Что касается до другого приключения, то оно не составляло никакой дальней важности, и я упомяну о нем только для того, чтоб изъявить чрез то одну черту характера моего учителя. Было то уже в походе и в самом городе Пскове, куда мы из зятниной деревни приехали и нашли полк, нас тут дожидающийся. Во все продолжение сего похода отводима была обыкновенно мне, с учителем моим немцем, особливая квартира, ибо как я учиться беспрерывно у него продолжал, то, дабы нам никто в том не мешал, и приказано было квартермистру назначать нам всегда особую избу. По обыкновению сему получили мы и в сем городе особый домик. Тут, учась однажды после обеда, чем-то таким не угодил я своему учителю. Я уже сказывал, что человек он был мудреного нрава и не угодить ему легче и скорее и всем было можно, и нередко за самую безделицу и ничего нестоющее дело не только серчал, бранился, ярился несколько часов сряду, но и бивал и секал меня немилосердным иногда образом и чрез то произвел то, что я его не столько любил, сколько боялся и страшился.
Итак, не успел я ему угодить и приметить, что начинает он сердиться, как вострепетал душою и сердцем, слезы покатились у меня из глаз, и я просил его, чтоб он отпустил мне мой проступок. Но не такого нрава и расположения был мой учитель, чтоб ему тронуться моими слезами и признанием, что я виноват; он возъярился еще более и, желая умышленно нанесть мне более страха и боязни, схватил стоявшее тут у стены, по случаю, ружье, зарядил оное и собирался выстрелить в окно на улицу, ведая, что мне стрельба всего была страшнее.

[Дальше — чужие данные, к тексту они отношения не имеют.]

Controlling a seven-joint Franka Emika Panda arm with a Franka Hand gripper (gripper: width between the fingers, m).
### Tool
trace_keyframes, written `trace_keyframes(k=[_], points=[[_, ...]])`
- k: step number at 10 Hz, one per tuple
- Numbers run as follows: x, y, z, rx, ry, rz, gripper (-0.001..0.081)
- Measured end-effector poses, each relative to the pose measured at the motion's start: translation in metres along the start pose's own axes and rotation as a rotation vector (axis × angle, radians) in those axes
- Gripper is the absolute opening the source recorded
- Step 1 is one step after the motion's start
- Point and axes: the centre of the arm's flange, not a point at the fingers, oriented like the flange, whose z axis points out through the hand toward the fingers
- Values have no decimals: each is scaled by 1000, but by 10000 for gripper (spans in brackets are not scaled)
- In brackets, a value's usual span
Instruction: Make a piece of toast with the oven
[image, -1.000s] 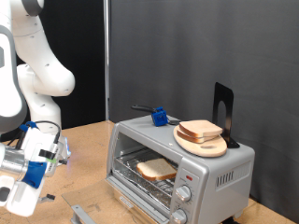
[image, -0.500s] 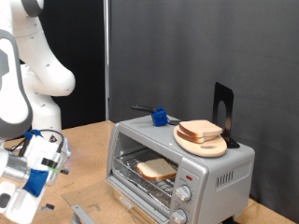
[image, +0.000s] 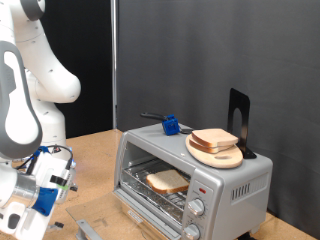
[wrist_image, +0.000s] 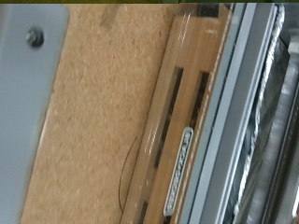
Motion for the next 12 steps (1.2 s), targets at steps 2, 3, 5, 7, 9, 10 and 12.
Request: trace_keyframes(k=[2,3,5,7,9,10,12], points=[[-7,7,12,-6,-14,1,682],[-11,9,18,-7,-24,-3,682],[-17,8,32,-6,-44,-9,682],[-22,5,46,-6,-50,-6,682],[-25,4,52,-10,-42,-1,682],[-26,4,55,-8,-45,1,682],[-29,0,57,7,-61,3,682]])
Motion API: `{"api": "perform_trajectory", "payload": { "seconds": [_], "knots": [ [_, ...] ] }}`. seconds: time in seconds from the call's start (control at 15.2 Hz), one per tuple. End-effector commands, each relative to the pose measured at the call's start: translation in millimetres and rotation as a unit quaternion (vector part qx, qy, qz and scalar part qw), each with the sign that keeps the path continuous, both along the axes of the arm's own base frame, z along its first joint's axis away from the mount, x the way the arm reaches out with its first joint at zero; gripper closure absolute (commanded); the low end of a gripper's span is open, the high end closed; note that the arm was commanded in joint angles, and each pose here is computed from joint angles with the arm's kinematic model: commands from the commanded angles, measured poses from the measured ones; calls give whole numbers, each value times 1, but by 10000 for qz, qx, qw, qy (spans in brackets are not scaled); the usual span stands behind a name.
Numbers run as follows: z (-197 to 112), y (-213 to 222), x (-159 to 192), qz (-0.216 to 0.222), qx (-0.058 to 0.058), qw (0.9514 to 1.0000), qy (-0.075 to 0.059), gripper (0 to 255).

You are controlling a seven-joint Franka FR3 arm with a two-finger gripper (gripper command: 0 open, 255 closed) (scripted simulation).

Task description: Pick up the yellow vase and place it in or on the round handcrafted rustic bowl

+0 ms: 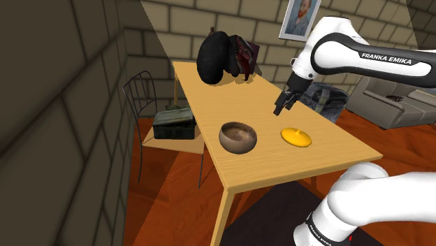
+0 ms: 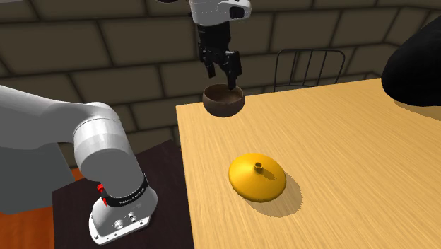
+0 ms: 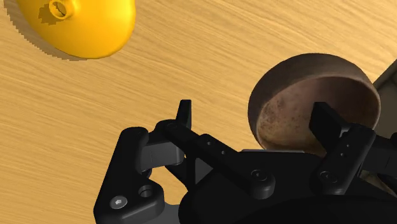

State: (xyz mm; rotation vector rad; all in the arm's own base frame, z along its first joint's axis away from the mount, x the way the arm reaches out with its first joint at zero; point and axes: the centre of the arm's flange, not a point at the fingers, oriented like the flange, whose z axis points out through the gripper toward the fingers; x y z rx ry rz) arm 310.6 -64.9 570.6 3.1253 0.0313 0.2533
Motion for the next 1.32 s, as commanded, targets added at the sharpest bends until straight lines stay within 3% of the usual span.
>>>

Я вострепетал, сие увидев, просил его сколько мог, чтоб он сего не делал и меня не стращал; но как увидел, что все мои просьбы тщетны и он им только насмехался и меня дразнил, то действие страха и боязни столь близкой стрельбы до того меня довело, что я вскочил, упал ему в ноги и со слезами просил лучше меня сколько угодно ему высечь, но только не стрелять. Но упрямца сего ни слезы, ни обнимания его ног, ни все жалостные умаливания не могли тронуть; но он выстрелил и находил удовольствие в том, что я насмерть перестращался.
Но судьба не оставила его за таковое жестокосердие без наказания: ружье, отдавши назад, произвело ему такой толчок в плечо, что он насилу на ногах устоял и у него оно недели две болело. Однако и сего было еще недовольно, но скоро увидел он, что его и разорвало. Сие явление произвело тогда сущую комедию; учитель мой, приметив сие, столько ж испужался тогда, сколько сам я был настращан был до того времени. Ружье было хорошее и принадлежало квартермистру; он легко мог заключить, что как сие дело откроется и узнают все происходившее, то для него будет весьма трудно отвечать; он радовался хотя, что отделался сам цел и что ружье хотя разорвало, но не совсем испортило, а только в одном боку раздуло, и что можно еще было поврежденное место чем-нибудь замазать и тем все дело на время скрыть; однако мнение, что я не премину обо всем том рассказать, устрашило его несказанным образом. Сие обстоятельство превратило его из прежнего лютого зверя в наисмирнейшего агнца; низкость духа его была так велика, что он стал меня просить, чтоб я никому сего не сказывал, и всячески улещать, чтоб я ему угождение сделал, обещая сам мне то заменить и не наказывать меня за вины мои. Я сколько ни огорчен и ни раздосадован на него ни был, но чего не согласится ученик для учителя, и для учителя такового, сделать? Посмеявшись внутренно его трусости и помучив несколько своим молчанием, согласился я наконец на его просьбу, и обоим нам удалось так хорошо скрыть сие дело, что никто не узнал истины, чем дело сие и кончилось.